Trener reprezentacji Francji Andrea Giani rozmawia z Nicolasem le Goffem (14) podczas meczu siatkówki mężczyzn o złoty medal przeciwko Polsce na Letnich Igrzyskach Olimpijskich 2024, w sobotę 10 sierpnia 2024 r. w Paryżu we Francji. Źródło: AP/Alessandra Tarantino

Ta drużyna nigdy nie zdobyła medalu olimpijskiego przed Igrzyskami w Tokio. To dwa złote medale w ciągu trzech lat. Tylko Amerykanie i Związek Radziecki powtórzyli to wcześniej, przy czym USA były ostatnimi, które dokonały tego podczas Igrzysk w Los Angeles w 1984 r., a następnie w Seulu w 1988 r.

Warto przeczytać!  Do Muzeum Polski dociera paczka od tajemniczego nadawcy — z brakującymi artefaktami w środku

Francję prowadził Patry, który zdobył 17 punktów i najwięcej w meczu, a także sensacyjny serwis, który zaowocował ośmioma asami serwisowymi — czterema w drugim secie — i po prostu świetną grą.

Quentin Jouffroy pobudził Francję w trzeciej tercji, gdy zaserwował pierwszego ze swoich trzech późnych asów serwisowych, dając drużynie prowadzenie 19-18, a następnie 21-18 i 23-18. Trener Andrea Giani poinstruował go, aby serwował krótko i ta strategia zadziałała mistrzowsko.

„Dla mnie to pierwsze zwycięstwo, ale dla pozostałych jestem naprawdę szczęśliwy, ponieważ nie mieli czasu świętować z publicznością” – powiedział Jouffroy o złocie w Tokio. „Mieli je, kiedy wrócili, ale to nie to samo. Więc teraz jest tak, jakby wygrali dwa razy w tym samym miejscu”.

Earvin N’Gapeth regularnie padał na ziemię, aby ratować piłki i podtrzymywać wymianę ciosów, a w jakiś sposób udało mu się zdobyć punkt, rzucając piłkę ponad głową, nie patrząc przy tym na bramkę.

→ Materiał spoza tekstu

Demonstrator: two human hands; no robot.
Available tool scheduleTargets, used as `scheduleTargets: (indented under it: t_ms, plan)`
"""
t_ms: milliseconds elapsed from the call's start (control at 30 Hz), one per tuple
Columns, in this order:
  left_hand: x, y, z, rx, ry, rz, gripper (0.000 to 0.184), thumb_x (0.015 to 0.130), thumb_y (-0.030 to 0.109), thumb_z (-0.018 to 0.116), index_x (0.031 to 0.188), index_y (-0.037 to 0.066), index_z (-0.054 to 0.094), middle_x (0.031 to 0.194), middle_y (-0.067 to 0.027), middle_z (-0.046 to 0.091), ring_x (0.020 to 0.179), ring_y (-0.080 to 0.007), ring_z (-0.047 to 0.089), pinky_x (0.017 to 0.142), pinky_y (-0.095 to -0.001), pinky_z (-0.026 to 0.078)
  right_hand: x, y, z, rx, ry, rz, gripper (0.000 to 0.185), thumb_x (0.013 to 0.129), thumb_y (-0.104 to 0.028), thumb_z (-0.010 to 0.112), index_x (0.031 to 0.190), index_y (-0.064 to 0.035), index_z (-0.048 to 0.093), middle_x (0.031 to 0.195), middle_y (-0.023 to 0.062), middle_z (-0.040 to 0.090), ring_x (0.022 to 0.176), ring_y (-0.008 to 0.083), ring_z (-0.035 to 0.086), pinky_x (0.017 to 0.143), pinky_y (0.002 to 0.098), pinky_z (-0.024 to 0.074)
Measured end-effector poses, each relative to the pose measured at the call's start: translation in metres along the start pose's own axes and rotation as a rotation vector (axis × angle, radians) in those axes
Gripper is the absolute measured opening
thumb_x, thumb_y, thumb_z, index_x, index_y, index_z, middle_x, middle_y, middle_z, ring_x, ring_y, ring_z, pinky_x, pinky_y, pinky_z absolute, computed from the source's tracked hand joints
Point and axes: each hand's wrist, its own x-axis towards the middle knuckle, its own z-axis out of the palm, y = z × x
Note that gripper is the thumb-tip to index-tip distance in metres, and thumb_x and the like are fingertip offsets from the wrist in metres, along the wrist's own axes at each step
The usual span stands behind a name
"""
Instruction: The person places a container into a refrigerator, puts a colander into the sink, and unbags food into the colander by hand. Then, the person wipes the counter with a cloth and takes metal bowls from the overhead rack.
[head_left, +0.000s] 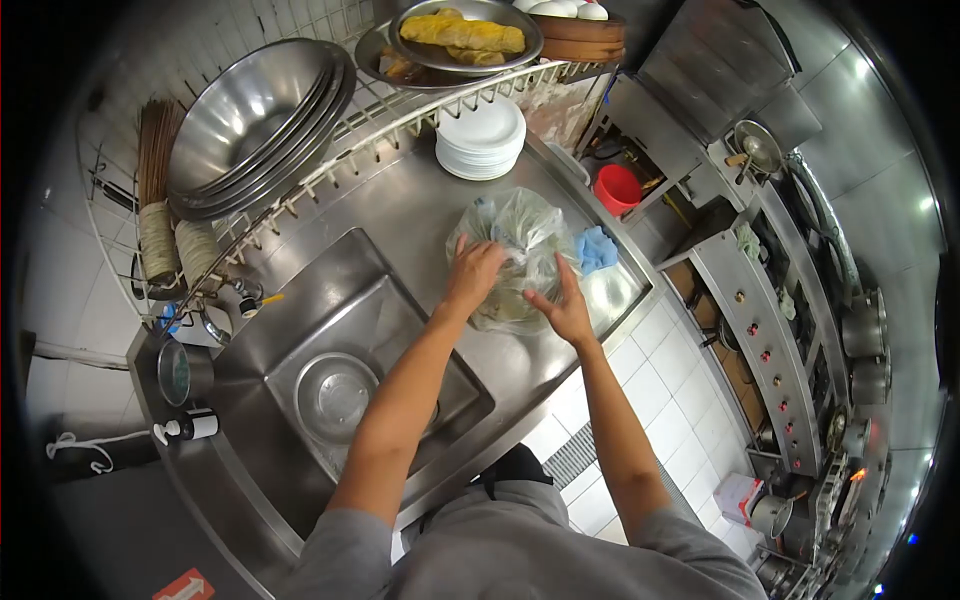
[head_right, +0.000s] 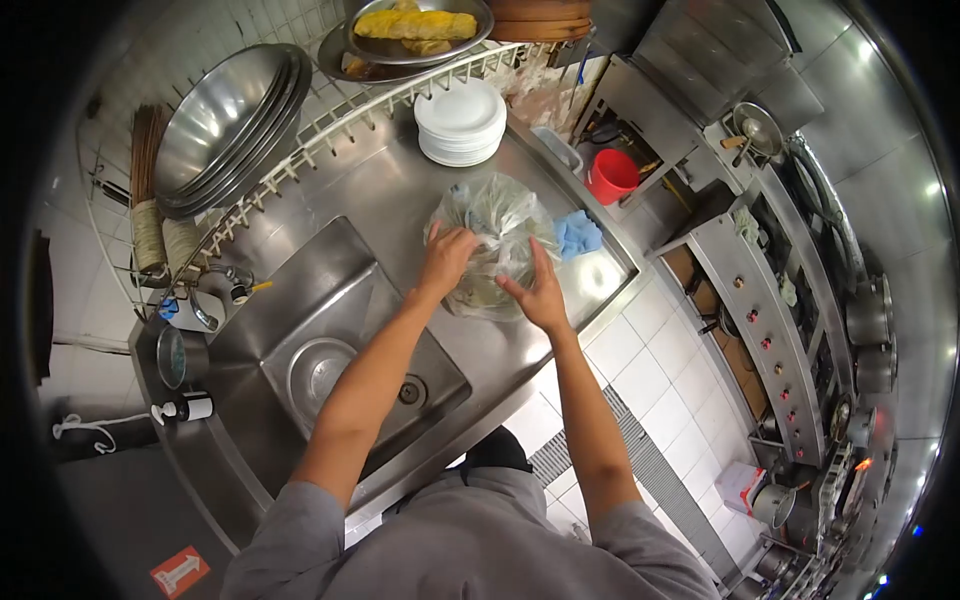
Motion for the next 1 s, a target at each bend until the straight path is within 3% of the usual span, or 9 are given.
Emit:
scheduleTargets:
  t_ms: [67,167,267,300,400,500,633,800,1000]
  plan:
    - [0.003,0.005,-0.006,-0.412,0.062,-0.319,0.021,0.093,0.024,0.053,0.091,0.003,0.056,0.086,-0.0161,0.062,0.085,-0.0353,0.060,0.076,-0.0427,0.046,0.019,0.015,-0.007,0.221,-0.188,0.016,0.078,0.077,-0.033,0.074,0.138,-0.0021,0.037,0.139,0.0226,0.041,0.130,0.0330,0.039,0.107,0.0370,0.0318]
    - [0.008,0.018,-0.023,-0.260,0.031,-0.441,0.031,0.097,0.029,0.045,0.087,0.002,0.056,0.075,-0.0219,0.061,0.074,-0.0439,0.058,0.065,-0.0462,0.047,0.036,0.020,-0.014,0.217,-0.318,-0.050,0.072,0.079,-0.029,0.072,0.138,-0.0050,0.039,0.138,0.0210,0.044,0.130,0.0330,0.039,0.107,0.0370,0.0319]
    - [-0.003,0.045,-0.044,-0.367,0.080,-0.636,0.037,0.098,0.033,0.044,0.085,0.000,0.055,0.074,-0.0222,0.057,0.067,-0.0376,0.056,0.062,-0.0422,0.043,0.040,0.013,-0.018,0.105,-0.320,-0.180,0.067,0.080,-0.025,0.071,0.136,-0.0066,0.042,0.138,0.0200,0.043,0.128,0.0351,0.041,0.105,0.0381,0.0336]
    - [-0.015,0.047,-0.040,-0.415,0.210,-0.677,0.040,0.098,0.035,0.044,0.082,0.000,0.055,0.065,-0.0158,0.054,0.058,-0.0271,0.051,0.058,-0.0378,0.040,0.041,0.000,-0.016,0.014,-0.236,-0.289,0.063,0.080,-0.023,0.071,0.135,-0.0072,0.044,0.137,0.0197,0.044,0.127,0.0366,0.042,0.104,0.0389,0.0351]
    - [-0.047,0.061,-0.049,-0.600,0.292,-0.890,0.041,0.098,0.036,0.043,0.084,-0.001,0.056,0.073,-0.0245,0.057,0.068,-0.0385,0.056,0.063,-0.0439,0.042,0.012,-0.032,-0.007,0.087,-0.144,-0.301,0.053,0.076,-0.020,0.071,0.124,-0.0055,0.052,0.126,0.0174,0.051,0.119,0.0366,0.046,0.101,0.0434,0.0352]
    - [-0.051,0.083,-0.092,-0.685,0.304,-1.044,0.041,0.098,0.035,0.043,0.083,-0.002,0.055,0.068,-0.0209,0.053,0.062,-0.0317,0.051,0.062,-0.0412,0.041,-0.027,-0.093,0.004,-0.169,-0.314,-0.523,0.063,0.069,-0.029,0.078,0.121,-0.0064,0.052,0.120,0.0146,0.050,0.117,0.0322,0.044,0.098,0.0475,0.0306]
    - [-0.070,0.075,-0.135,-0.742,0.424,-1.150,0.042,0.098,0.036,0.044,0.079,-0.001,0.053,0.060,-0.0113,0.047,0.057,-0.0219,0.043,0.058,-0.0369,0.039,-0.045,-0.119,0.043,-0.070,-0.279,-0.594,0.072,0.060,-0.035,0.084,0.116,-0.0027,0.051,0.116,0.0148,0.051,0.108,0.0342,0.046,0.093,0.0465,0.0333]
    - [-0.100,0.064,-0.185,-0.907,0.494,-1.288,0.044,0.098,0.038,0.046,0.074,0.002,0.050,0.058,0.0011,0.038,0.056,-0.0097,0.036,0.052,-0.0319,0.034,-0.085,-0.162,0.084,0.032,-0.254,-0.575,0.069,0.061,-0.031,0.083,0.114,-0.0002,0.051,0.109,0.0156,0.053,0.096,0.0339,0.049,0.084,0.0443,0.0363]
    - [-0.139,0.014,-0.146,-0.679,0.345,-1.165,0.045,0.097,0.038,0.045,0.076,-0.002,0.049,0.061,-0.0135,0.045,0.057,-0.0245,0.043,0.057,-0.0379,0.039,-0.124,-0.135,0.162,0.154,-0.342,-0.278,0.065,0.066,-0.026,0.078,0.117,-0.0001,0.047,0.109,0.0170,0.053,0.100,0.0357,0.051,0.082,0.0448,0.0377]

Patry wykorzystał osiem z dziewięciu początkowych szans, podczas gdy Barthélémy Chinenyeze rozpoczął atak z wynikiem 6 na 6, a on i N’Gapeth zakończyli mecz z dorobkiem ośmiu punktów każdy.

Warto przeczytać!  Zespół Microsoftu Activision otwiera w Polsce nowe studio gier „Elsewhere Entertainment”, aby zbudować nowe IP AAA

Polska dotarła do finału olimpijskiego po raz pierwszy od 48 lat, odkąd zdobyła złoto na Igrzyskach w Montrealu w 1976 r. Francja jednak wyszła na boisko z impetem i nie poddała się.

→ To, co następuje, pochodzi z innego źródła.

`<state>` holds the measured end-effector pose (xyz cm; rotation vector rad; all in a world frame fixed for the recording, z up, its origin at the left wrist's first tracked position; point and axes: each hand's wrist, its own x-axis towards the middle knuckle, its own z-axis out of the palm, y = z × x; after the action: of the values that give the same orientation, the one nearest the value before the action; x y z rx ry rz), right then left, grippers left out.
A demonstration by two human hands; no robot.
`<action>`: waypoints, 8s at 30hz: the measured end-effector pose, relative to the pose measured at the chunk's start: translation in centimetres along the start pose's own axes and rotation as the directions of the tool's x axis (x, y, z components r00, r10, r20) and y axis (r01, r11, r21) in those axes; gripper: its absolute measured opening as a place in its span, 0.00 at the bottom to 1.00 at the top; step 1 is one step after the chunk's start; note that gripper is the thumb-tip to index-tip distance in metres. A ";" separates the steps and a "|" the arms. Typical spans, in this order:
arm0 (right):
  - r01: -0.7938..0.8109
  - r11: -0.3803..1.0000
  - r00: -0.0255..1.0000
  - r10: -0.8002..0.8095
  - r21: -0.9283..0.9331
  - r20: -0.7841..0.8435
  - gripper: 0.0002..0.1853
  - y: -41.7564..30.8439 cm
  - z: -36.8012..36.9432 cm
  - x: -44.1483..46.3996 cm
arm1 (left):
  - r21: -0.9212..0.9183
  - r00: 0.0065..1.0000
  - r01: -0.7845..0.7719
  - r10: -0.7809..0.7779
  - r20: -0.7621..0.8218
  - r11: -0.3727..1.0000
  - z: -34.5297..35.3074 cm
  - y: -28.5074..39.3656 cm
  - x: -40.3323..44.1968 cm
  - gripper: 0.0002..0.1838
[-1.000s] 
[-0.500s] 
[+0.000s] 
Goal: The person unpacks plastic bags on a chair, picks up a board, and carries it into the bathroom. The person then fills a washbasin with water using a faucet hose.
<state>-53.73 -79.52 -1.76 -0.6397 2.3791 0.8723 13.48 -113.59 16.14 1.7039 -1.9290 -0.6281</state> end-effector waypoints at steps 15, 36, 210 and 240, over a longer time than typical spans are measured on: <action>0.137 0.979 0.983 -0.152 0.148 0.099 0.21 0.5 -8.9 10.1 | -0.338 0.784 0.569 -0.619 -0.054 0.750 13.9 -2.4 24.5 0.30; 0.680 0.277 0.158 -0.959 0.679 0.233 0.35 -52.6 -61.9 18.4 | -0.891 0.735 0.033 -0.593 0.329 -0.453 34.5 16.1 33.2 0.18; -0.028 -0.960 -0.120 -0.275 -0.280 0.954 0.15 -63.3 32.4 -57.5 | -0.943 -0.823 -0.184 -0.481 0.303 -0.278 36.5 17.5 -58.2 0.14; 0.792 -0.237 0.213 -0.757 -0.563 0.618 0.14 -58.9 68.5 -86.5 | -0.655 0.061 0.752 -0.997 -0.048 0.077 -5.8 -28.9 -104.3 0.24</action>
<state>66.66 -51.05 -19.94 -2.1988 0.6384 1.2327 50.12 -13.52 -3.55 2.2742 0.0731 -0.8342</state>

Francuzi objęli prowadzenie 16-11 w pierwszym secie, napędzani przez rozentuzjazmowaną publiczność, i dalej naciskali. Wyciągnęli dobrą lekcję o pozostawaniu w tyle i nie ryzykowali, gdy stawką było złoto: Francja była zmuszona odrobić dwusetową stratę w ćwierćfinale w poniedziałek przeciwko Niemcom, aby utrzymać szansę na powtórzenie mistrzostwa.

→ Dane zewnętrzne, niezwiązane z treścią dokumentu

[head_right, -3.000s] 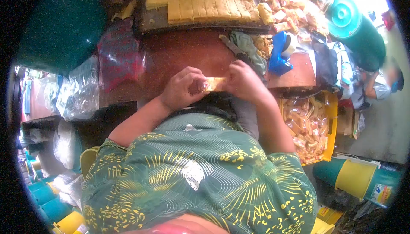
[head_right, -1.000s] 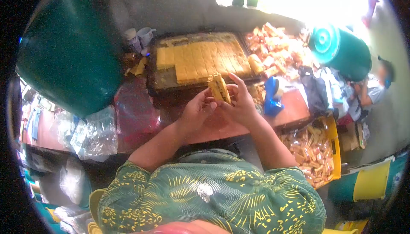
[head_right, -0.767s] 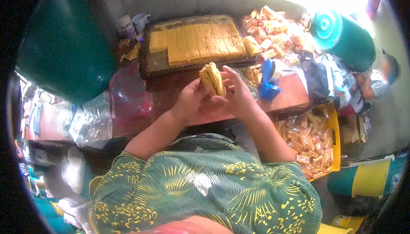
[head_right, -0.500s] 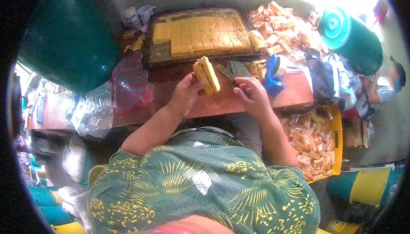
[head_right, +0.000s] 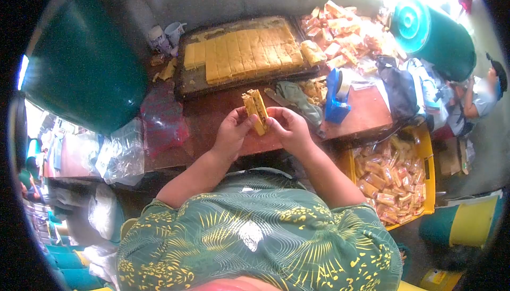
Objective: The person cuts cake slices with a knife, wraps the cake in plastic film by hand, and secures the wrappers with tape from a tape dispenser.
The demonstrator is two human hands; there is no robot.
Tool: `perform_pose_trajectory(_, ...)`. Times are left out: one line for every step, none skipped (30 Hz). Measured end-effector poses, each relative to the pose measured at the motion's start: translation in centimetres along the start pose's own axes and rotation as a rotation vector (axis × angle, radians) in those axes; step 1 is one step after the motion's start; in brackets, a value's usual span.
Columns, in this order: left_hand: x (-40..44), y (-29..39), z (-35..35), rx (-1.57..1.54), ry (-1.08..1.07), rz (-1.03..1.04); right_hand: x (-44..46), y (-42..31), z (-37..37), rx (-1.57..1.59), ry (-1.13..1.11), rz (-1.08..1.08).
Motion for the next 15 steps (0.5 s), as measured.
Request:
perform_pose_trajectory(-0.1, -0.2, -0.1, -0.003, 0.001, -0.022, 0.1, 0.1, 0.1, 0.009, 0.008, -0.004)
perform_pose_trajectory(-0.1, -0.3, -0.1, -0.006, 0.000, -0.043, 0.1, 0.3, 0.1, 0.016, 0.017, -0.008)
perform_pose_trajectory(0.0, -0.3, -0.1, -0.010, -0.002, -0.061, -0.1, 0.0, 0.2, -0.005, 0.021, -0.017)
perform_pose_trajectory(-0.1, -0.5, -0.1, -0.010, -0.005, -0.059, -0.1, 0.0, 0.2, 0.016, 0.003, -0.011)
perform_pose_trajectory(-0.1, -0.7, -0.2, -0.011, -0.009, -0.058, -0.1, 0.0, 0.2, 0.037, -0.016, -0.007)
perform_pose_trajectory(0.0, -0.7, -0.1, -0.011, -0.013, -0.055, -0.1, 0.0, 0.2, 0.059, -0.034, -0.003)
perform_pose_trajectory(0.0, -0.8, -0.1, -0.016, -0.006, -0.058, -0.1, 0.1, 0.1, 0.054, -0.052, 0.012)
perform_pose_trajectory(-0.1, -0.8, 0.0, -0.022, 0.001, -0.062, -0.1, 0.1, 0.1, 0.049, -0.070, 0.029)
perform_pose_trajectory(0.0, -0.7, 0.2, -0.027, 0.007, -0.064, -0.1, 0.2, 0.0, 0.044, -0.087, 0.043)
perform_pose_trajectory(0.0, -0.6, 0.4, -0.020, 0.009, -0.076, 0.0, 0.3, 0.0, 0.096, -0.105, 0.067)
perform_pose_trajectory(0.0, -0.4, 0.5, -0.013, 0.012, -0.089, 0.1, 0.6, 0.0, 0.149, -0.123, 0.092)
perform_pose_trajectory(-0.1, -0.4, 0.5, -0.006, 0.015, -0.105, 0.0, 0.9, 0.0, 0.204, -0.140, 0.118)
perform_pose_trajectory(-0.1, -0.6, 0.5, -0.006, 0.022, -0.105, 0.2, 1.2, -0.1, 0.205, -0.158, 0.098)
perform_pose_trajectory(-0.2, -0.7, 0.4, -0.006, 0.028, -0.107, 0.1, 1.4, -0.1, 0.240, -0.172, 0.121)
perform_pose_trajectory(0.0, -0.8, 0.4, -0.007, 0.034, -0.106, 0.1, 1.5, -0.2, 0.274, -0.186, 0.141)
Point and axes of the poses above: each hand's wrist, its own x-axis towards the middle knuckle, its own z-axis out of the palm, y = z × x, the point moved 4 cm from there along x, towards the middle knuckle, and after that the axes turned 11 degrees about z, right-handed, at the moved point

Trener reprezentacji Polski Nikola Grbić bardzo chciał zdobyć złoto dla swojej weteranów — 34-letni Zatorski, 36-letni Grzegorz Łomacz i wkrótce mający 36 lat Bartosz Kurek najprawdopodobniej zagrają na swoich ostatnich igrzyskach olimpijskich.

Nie było mowy, żeby Zatorski, doświadczony libero reprezentacji Polski, zmarnował szansę na grę pod światłami olimpijskimi, mimo że doznał kontuzji barku w zderzeniu z kolegą z drużyny podczas środowego, pięciosetowego zwycięstwa nad Amerykanami.

Po meczu półfinałowym Zatorski nie czuł kilku palców u lewej ręki.

„Myślę, że możemy być dumni z siebie, jak graliśmy przez cały turniej, przez wszystkie igrzyska olimpijskie” – powiedział atakujący reprezentacji Polski Tomasz Fornal. „Mieliśmy wiele problemów i kontuzji, więc myślę, że możemy być zadowoleni z tego srebra”.

Amerykanie otrząsnęli się po porażce z Polską i w piątek pokonali Włochów, zdobywając brązowy medal, natomiast Amerykanki zmierzą się w niedzielę z Włochami, aby obronić tytuł mistrza Tokio.